Jeder erwachsene Mensch, der schon einmal längerfristig geliebt hat, kennt es: Man liebt sich, man tut sich zusammen, alles ist schön. Irgendwann fällt dann auf, dass der geliebte Mensch uns zwar zu lieben scheint, aber daneben auch Augen für andere hat. In den strikt patriarchalischen Ursprungsmythen unseres Kulturkreises gibt es unterschiedliche Optionen für den Umgang mit diesem Problem. Ganz allgemein gilt in den archaischen Gesellschaften: Was den Männern erlaubt ist, ist den Frauen bei Todesstrafe verboten. Dadurch sind bereits die mythischen Frauen in ewige Rivalität um die Gunst der Männer gebannt – in den vorderasiatischen Kulten übernehmen die Männer die Rache an abtrünnigen Frauen, im griechischen Mythos versäumt die Göttermutter Hera und Hüterin des Herdes keine Gelegenheit, ihre Rivalinnen empfindlich zu strafen. Ihre Rache, mit der sie eine Rivalin nach der anderen eliminiert, ohne doch je der nächsten Kränkung entgehen zu können, geht stets auf elementare Fähigkeiten der menschlichen oder halbgöttlichen Gegnerin. Am sinnfälligsten dürfte das bei der Nymphe Echo sein, die sie um die Fähigkeit bringt, etwas Eigenes zu sagen. Du sollst nicht können, was ich kann.

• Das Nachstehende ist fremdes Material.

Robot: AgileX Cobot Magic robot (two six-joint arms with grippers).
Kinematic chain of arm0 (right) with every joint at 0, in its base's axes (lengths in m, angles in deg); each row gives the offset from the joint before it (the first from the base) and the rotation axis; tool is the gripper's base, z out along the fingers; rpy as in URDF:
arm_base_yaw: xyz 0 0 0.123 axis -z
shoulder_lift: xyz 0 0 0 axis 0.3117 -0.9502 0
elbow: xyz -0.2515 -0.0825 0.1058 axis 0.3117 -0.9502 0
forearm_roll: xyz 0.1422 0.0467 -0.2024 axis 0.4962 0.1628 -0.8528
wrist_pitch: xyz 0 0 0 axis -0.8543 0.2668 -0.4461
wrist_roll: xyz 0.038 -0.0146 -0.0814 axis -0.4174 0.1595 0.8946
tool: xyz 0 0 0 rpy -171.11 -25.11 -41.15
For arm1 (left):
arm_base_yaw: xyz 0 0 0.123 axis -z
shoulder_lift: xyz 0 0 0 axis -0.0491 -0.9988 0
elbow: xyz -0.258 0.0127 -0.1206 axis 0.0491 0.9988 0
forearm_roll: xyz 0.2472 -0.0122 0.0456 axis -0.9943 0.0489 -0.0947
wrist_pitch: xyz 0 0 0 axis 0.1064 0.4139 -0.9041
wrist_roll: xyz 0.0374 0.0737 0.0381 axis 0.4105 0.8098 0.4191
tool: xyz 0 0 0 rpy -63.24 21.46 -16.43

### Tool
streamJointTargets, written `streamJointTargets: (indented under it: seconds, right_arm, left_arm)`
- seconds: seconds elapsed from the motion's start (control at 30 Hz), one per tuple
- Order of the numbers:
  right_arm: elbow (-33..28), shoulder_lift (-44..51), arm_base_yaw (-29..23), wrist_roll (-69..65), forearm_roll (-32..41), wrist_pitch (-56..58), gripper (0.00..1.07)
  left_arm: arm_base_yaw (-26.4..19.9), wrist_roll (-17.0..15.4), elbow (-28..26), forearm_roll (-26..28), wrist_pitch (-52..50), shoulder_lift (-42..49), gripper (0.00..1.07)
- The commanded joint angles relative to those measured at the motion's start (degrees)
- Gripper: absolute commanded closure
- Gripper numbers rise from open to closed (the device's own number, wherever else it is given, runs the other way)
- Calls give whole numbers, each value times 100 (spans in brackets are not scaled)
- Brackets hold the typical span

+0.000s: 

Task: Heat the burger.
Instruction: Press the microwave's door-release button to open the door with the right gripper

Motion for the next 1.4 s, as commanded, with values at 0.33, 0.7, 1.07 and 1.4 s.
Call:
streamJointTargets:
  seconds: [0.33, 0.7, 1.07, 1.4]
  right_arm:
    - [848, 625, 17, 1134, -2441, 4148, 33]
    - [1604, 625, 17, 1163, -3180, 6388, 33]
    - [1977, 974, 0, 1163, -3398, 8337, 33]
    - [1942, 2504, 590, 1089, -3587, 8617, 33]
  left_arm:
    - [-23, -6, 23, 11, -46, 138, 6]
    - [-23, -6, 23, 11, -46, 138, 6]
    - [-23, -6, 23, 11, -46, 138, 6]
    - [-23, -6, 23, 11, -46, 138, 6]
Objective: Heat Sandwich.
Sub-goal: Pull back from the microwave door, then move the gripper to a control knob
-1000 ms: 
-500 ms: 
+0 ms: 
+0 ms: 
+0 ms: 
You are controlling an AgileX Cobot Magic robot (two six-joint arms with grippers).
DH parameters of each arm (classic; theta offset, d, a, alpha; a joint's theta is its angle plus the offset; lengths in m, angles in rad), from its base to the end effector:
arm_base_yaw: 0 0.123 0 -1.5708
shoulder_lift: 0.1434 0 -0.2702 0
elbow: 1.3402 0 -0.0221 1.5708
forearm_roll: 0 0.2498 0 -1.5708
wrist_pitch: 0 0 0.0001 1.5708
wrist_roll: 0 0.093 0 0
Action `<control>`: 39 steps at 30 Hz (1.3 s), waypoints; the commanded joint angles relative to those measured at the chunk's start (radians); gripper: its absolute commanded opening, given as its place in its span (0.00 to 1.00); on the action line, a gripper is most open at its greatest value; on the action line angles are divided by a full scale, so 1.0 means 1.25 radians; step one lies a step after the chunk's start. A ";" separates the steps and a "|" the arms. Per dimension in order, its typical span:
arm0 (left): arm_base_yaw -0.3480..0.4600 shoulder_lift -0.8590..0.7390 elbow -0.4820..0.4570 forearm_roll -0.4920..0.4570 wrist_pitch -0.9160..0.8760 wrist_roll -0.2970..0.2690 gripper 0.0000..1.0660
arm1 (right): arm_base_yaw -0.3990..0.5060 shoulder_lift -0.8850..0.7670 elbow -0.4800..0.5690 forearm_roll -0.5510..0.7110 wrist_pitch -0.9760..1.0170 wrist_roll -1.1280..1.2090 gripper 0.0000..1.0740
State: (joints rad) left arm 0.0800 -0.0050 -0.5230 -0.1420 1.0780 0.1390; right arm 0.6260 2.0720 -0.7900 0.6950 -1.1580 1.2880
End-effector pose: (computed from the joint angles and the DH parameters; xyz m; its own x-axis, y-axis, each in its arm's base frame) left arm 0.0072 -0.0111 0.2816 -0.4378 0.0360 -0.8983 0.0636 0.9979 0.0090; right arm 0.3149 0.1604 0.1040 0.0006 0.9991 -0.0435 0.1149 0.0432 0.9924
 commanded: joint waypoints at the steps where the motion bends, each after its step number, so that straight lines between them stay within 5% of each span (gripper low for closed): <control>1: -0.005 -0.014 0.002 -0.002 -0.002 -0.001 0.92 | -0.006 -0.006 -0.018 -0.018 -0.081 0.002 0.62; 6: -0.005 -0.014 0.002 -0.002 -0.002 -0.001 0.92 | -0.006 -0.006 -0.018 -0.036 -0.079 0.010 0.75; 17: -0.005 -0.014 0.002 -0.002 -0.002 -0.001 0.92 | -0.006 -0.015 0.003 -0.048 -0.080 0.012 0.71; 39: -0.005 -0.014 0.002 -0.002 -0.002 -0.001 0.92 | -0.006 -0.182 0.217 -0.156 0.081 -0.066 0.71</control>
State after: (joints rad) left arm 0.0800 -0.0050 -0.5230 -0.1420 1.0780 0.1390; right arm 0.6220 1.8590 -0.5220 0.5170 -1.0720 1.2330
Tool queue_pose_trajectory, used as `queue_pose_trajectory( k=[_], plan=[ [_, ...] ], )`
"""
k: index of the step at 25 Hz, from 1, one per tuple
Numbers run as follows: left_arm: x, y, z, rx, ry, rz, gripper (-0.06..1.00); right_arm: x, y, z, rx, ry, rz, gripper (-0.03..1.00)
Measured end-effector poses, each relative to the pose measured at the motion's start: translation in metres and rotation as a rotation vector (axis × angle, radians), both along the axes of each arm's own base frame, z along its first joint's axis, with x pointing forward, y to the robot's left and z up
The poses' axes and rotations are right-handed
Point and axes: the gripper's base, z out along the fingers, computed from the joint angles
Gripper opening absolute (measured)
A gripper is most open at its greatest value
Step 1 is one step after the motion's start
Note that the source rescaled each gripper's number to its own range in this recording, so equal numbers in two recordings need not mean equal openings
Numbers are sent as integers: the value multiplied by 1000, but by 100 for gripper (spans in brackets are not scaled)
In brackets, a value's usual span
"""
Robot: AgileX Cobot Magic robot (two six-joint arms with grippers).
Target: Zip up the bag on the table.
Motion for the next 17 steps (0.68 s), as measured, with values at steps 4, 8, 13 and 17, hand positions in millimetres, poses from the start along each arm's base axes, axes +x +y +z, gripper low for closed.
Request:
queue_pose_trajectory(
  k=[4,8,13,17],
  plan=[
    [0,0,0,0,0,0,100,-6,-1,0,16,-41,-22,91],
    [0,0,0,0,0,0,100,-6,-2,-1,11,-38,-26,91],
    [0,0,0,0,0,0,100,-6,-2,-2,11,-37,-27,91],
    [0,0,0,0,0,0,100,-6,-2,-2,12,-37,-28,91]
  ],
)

Man kann diese Konstruktion der ewigen Rivalität feiern und behaupten, so sei nun einmal das Leben: Die Starken, die Götter, sind stärker als die Menschen, und quod licet Iovi, non licet Bovi (was Jupiter erlaubt ist, darf der Stier noch lange nicht): Zeus kann sich schließlich in einen Stier verwandeln, aber nicht jeder Stier kann sich in einen Göttervater zurück verwandeln. Das sei für alle gut, heißt es, denn Zeus verwandele nicht nur sich selbst, um die jeweiligen Ausersehenen zu erobern, sondern oft verwandelte er anschließend auch seine Gespielinnen, um sie vor der Rache seiner Gattin zu schützen. In ähnlichem, sozusagen „jovialen“ Geist haben über lange Jahrzehnte in der westlichen Welt die USA regiert. Neuerdings scheinen sie der damit verbundenen Abenteuer müde zu sein. Immer öfter agieren sie nicht wie Zeus (dessen Rolle, wenn man es ganz stark vereinfachen will, vom internationalen Kapital übernommen wurde), sondern allenfalls wie Hera: Die Bindung an die Übermacht halten sie bedingungslos fest – und damit das wanderlustige Kapital sich nicht woanders wohler fühlt als bei ihnen, müssen sie permanent versuchen, andere Staaten zu entmächtigen.
„America first“ – das ist nur noch die ängstliche Haltung der Hüterin des Herdes, die nie wagt, den Hausherren anzugreifen, mit dem sie ja in Gemeinschaft bleiben will, aber, da sie diese Gemeinschaft nicht exklusiv halten kann, sich gezwungen sieht, einen Rivalen nach dem anderen auszuschalten. Aber anders als im Mythos, in dem die Positionen klar festgelegt sind, wird man auf Erden damit rechnen müssen, dass der kapitale Zeus irgendwann von Hera genug hat – und dass eine geschicktere Rivalin das Kapital womöglich besser in ihren Dienst zu stellen und manipulativ zu lenken weiß.
Diese Rivalin wird freilich nicht Europa heißen. Die Europa des Mythos ist der Rache Heras auf ihrer abgelegenen Insel entgangen – vielleicht deswegen, weil sie nicht ganz in das Spiel des Zeus mit der Rivalität eingestiegen ist. Er ist der Vater ihrer drei Kinder, aber sie hat ihm nie die rückhaltlose Liebe gegeben, die er sich erhoffte. Nach dem Ende der Affäre heiratet sie erneut, einen irdischen König, der ihre Kinder adoptiert. Nennen wir Europas Kinder nicht Minos, Rhadamanthys und Sarpedon, sondern Freiheit, Gleichheit, Geschwisterlichkeit – so sind auch diese Kinder der Liaison Europas mit dem Kapital. Aber vielleicht hat Europa die Chance, ihr Leben nach der Heraisierung Amerikas, das längst mit neuen Rivalen beschäftigt ist, nun wirklich auf ihr eigenes Prinzip zu stellen: Solidarität. Solidarität ist gerade nicht die bedingungslose Bindung der Loyalität zwischen einem, der alles kann und darf, und anderen, die um seine Gunst rivalisieren. Solidarität kennt für die Bindung auch Bedingungen – und gründet also in der Einsicht, dass es allen besser geht, wenn es jedem einzelnen gut geht.